- _Action item_: A verbatim copy is needed of the lines below from the one containing "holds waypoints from" up to and including the one containing "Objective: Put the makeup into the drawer", excluding pictures.

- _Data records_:
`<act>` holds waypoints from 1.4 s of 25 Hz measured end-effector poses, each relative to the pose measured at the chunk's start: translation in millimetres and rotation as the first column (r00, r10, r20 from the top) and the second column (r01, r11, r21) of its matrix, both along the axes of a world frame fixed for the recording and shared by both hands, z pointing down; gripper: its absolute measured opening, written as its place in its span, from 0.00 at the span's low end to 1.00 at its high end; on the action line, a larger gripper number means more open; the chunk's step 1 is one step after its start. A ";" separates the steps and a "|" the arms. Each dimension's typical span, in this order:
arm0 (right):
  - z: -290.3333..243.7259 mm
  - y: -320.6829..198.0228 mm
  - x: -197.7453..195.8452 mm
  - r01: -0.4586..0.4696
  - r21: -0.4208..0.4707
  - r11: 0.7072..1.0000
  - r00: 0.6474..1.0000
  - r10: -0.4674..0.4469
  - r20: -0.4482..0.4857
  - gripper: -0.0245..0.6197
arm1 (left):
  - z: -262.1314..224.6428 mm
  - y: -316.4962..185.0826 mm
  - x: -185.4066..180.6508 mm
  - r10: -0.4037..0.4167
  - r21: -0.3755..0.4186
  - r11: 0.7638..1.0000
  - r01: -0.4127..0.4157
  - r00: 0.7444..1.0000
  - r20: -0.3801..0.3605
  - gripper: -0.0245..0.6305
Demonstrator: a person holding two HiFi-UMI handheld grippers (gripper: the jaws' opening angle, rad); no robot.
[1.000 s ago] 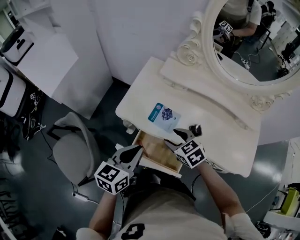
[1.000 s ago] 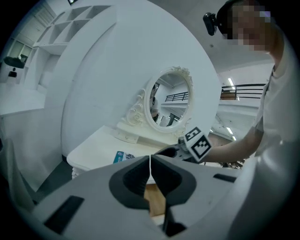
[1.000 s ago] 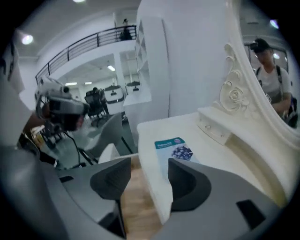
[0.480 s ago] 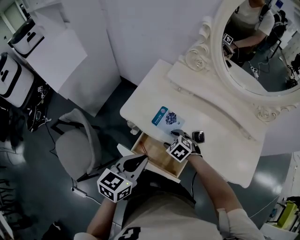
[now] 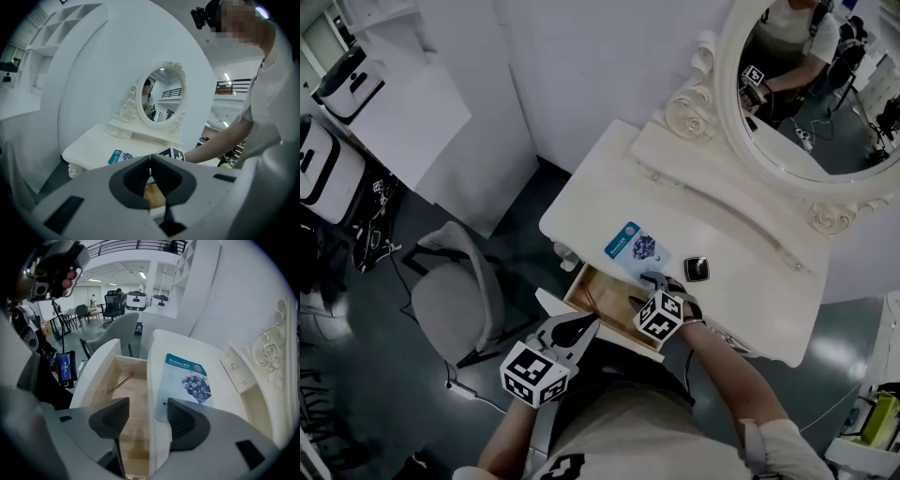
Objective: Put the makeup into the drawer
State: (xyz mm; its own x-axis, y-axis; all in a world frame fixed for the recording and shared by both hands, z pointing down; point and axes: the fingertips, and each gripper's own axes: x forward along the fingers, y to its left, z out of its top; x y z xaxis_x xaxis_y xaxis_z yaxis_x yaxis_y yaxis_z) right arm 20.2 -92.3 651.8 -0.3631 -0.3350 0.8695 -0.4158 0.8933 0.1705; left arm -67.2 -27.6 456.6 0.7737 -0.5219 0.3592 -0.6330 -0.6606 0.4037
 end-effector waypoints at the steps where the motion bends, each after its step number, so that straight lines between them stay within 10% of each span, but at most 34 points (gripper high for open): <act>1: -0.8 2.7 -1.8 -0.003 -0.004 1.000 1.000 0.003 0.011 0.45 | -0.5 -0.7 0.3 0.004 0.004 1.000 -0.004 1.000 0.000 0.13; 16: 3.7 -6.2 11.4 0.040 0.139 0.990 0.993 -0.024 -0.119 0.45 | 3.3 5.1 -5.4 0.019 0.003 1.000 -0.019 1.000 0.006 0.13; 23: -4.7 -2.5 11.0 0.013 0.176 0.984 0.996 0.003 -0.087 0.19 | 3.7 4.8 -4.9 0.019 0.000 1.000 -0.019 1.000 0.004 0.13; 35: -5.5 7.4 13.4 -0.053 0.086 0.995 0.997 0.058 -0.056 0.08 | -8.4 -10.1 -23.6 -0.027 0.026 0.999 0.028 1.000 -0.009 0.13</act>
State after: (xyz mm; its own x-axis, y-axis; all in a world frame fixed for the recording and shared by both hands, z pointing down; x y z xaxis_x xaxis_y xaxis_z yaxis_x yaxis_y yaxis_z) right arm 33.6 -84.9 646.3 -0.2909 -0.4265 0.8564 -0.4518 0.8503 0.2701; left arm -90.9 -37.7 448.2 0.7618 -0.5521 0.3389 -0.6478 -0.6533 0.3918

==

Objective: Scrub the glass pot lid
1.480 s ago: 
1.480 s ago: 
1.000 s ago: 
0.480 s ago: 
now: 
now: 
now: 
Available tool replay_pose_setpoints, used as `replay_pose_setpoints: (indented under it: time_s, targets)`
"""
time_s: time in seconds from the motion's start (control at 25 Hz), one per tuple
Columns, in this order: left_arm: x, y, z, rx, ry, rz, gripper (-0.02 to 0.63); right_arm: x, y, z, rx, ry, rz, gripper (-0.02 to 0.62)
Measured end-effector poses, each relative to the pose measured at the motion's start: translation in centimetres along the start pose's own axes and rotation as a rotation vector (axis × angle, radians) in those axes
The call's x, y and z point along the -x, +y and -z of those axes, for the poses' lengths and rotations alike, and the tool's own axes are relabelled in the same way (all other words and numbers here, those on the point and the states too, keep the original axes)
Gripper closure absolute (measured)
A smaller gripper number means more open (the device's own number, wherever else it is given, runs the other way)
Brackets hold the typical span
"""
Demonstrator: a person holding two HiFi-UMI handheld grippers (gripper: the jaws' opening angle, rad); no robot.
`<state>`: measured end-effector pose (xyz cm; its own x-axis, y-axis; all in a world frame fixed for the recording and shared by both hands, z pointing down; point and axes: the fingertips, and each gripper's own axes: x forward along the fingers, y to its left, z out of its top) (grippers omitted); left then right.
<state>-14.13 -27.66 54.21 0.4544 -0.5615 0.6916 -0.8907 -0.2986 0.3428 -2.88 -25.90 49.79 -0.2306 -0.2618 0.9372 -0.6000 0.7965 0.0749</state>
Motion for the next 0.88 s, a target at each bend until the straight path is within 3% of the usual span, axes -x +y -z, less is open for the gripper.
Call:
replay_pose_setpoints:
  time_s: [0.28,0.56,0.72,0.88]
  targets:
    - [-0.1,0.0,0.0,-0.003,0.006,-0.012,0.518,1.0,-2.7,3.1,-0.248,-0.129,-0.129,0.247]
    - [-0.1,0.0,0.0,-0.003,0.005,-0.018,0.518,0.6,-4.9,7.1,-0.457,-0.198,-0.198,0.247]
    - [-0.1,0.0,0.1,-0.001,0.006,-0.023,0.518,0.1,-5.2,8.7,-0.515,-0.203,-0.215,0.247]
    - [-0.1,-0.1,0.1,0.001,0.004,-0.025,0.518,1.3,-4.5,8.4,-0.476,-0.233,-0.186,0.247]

- _Reply to the task_:
`<act>` holds waypoints from 1.4 s of 25 Hz measured end-effector poses, each relative to the pose measured at the chunk's start: translation in millimetres and rotation as the first column (r00, r10, r20 from the top) and the second column (r01, r11, r21) of its matrix, both along the axes of a world frame fixed for the recording and shared by both hands, z pointing down; gripper: its absolute measured opening, written as its place in its span, from 0.00 at the span's low end to 1.00 at its high end; on the action line, a larger gripper number means more open; the chunk's step 1 is one step after its start. A ";" separates the steps and a "|" the arms. Each dimension's typical span, in this order:
arm0 (right):
  - z: -290.3333..243.7259 mm
  - y: -320.6829..198.0228 mm
  - x: -197.7453..195.8452 mm
  - r01: -0.4586..0.4696
  - r21: -0.4208..0.4707
  - r11: 0.7072..1.0000
  - r00: 0.6474..1.0000
  - r10: -0.4674..0.4469
  - r20: -0.4482..0.4857
  - gripper: -0.0245..0.6197
arm1 (left):
  - z: -262.1314..224.6428 mm
  - y: -316.4962..185.0826 mm
  - x: -185.4066..180.6508 mm
  - r10: -0.4037..0.4167
  - r21: -0.3755..0.4186
  - r11: 0.7638..1.0000
  - r01: -0.4127..0.4157
  - r00: 0.7444..1.0000
  - r20: -0.3801..0.3605
  - gripper: -0.0245..0.6305
Demonstrator: a person holding two HiFi-UMI handheld grippers (gripper: the jaws' opening angle, rad); no robot.
[1.000 s ago] 
[1.000 s ago] 
[1.000 s ago] 
[0.480 s ago] 
[now] 
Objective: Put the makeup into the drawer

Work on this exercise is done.